She wasn’t supposed to venture out of Nanny’s sight but, curious as to whom the caller might be, she ran to the front of the house and peeped around the corner. All she saw at first was the traveling chaise with a bored-looking coachman sitting atop it.
She was about to return to Nanny when the sound of voices raised in argument drifted out through an open window. Papa and a strange man. Shouting.
Her whole attention on the source of the shouting, she crept closer and just as she was almost underneath the window, she stumbled and almost tripped. And stared at the small black-clad girl crouching under the window, almost hidden by the shrubbery, eavesdropping.
“Who are y—” she began.
“Shhh!” The girl jumped up, clapped her hand over Clarissa’s mouth, and pulled her down into the shrubbery.
Clarissa was about to object to this rude treatment when, her hand still over Clarissa’s mouth, the girl jabbed a fierce finger at the window and hissed, “Listen.”
“She’s your bastard and your responsibility,” the strange man was shouting. “You ruined my sister and disgraced my family, and now that the child’s mother is dead—”
“The child is not mine.”
“She is yours,” the man insisted. “My sister was a virtuous girl until you seduced her.”

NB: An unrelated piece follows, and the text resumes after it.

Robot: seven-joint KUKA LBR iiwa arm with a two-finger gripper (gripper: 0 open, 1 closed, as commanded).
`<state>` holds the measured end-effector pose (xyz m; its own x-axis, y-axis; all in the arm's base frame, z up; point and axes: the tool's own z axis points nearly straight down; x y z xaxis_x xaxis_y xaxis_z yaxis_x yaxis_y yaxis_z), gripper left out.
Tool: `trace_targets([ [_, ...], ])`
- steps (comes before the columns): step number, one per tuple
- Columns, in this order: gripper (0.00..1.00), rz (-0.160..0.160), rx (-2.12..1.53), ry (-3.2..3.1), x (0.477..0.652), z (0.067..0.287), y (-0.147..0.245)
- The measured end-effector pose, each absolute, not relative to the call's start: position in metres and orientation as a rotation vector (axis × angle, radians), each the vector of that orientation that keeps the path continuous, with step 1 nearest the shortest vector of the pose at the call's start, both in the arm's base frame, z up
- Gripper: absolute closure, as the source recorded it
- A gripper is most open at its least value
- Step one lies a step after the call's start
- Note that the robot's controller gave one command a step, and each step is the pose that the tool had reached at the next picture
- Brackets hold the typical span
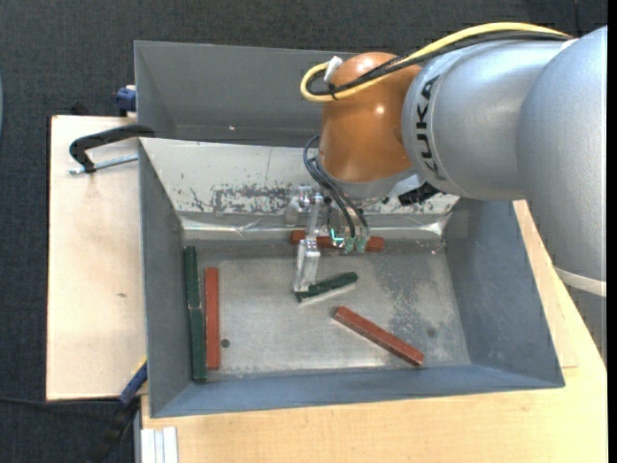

Clarissa’s papa snorted. “So you claim.”
“There’s no question that she’s your daughter—wait until you see her. She’s sitting in the carriage—anyone with eyes in their head can see the resemblance. You’ll have to admit paternity then, and you’ll damn well take responsibility for the raising of her. Because I refuse to take on the raising of another man’s bastard.”
“What’s a bastard?” Clarissa whispered.
“Me,” the other girl whispered back, and when Clarissa shook her head in bewilderment, she added, “It’s something bad.”
Clarissa glanced at the black clothes the girl was wearing. Was that because she was bad? She didn’t look bad, but the clothes weren’t very nice. “That man said you were Papa’s daughter.”
The girl nodded. “He told me that, too—that he was bringing me to my father. He says he’s my uncle—my mother’s brother—but I think he hates me.” She pulled a face. “Sounds like they both hate me.”
“But if you’re Papa’s daughter,” Clarissa said slowly, “and I’m Papa’s daughter, that must make us . . . sisters.”
The girl turned her head and stared wide-eyed at Clarissa. Clarissa stared back. The girl didn’t look much like Clarissa, with her dark curly hair and brilliant green eyes, but she did look a lot like Papa.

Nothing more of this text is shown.